Austin Allen

Profile
- Position: Tight end

Personal information
- Born: November 10, 1998 (age 27) Aurora, Nebraska, U.S.
- Listed height: 6 ft 8 in (2.03 m)
- Listed weight: 252 lb (114 kg)

Career information
- High school: Aurora (Aurora, NE)
- College: Nebraska (2017–2021)
- NFL draft: 2022 (undrafted)

Career history
- New York Giants (2022)*; Green Bay Packers (2022–2023)*; Arlington Renegades (2024);
- * Offseason or practice squad member only

Awards and highlights
- Big Ten Tight End of the Year (2021); First-team All-Big Ten (2021);
- Stats at Pro Football Reference

= Austin Allen (tight end) =

American football player (born 1998)

Austin Allen (born November 10, 1998) is an American football tight end. He played college football at Nebraska.

==Early life==
Allen grew up in Phillips, Nebraska, and attended Aurora High School, where he played football and basketball. As a junior, he caught 41 passes for 507 yards and eight touchdowns. Allen committed to play college football at Nebraska over offers from Iowa, Iowa State, UCLA, and UCF.

==College career==
Allen redshirted his true freshman season. As a redshirt freshman he caught two passes for 54 yards. Allen played in all 12 of Nebraska's games and had seven receptions for 83 yards during his redshirt sophomore season. He started seven games as a redshirt junior and caught 18 passes for 236 yards and one touchdown.
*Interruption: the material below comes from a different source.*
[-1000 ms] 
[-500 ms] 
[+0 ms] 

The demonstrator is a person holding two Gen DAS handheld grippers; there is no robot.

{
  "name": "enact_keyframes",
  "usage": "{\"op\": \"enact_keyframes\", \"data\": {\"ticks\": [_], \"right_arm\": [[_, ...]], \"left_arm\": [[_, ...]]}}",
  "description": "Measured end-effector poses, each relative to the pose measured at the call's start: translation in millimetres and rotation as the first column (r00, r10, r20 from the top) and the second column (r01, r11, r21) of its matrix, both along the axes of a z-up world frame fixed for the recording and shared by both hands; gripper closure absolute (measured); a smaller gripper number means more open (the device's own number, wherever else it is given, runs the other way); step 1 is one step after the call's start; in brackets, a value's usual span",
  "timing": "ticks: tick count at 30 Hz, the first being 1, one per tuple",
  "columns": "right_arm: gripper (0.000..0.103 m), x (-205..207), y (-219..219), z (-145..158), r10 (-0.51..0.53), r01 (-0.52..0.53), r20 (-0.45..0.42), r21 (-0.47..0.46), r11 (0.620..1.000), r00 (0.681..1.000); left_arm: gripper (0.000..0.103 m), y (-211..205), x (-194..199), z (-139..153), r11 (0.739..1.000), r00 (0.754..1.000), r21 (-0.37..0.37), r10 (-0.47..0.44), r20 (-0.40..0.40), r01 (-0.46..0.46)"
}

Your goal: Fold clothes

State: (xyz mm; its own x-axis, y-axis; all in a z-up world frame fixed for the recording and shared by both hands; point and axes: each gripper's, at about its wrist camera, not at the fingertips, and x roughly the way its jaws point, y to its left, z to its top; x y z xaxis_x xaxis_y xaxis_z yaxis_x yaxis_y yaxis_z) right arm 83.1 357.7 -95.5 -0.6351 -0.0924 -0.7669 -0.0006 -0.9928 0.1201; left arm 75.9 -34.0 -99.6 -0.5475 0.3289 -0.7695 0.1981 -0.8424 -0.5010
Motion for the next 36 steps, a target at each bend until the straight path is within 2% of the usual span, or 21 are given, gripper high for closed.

In his redshirt senior season Allen set school records for tight ends with 38 receptions and 602 receiving yards and scored three touchdowns. He was named first-team All-Big Ten Conference and the Kwalick–Clark Tight End of the Year at the end of the season.

==Professional career==

Pre-draft measurables
| Height | Weight | Arm length | Hand span | Wingspan | 40-yard dash | 10-yard split | 20-yard split | 20-yard shuttle | Three-cone drill | Vertical jump | Broad jump | Bench press |
| 6 ft 7+5⁄8 in (2.02 m) | 253 lb (115 kg) | 33+5⁄8 in (0.85 m) | 9+1⁄2 in (0.24 m) | 6 ft 8+7⁄8 in (2.05 m) | 4.83 s | 1.62 s | 2.77 s | 4.26 s | 7.00 s | 34.0 in (0.86 m) | 10 ft 1 in (3.07 m) | 8 reps |
All values from NFL Combine/Pro Day

===New York Giants===
Allen was signed by the New York Giants as an undrafted free agent on April 30, 2022, shortly after the conclusion of the 2022 NFL draft. He was waived on August 30, 2022 and signed to the practice squad the next day. On October 18, 2022, the Giants released Allen from their practice squad.

===Green Bay Packers===
On January 3, 2023, Allen was signed to the Green Bay Packers practice squad. He signed a reserve/future contract on January 10, 2023. He was released on August 29, 2023. A day later, he was signed to the Packers' practice squad. He was released on September 12, 2023.

=== Arlington Renegades ===
On January 19, 2024, Allen signed with the Arlington Renegades of the United Football League (UFL).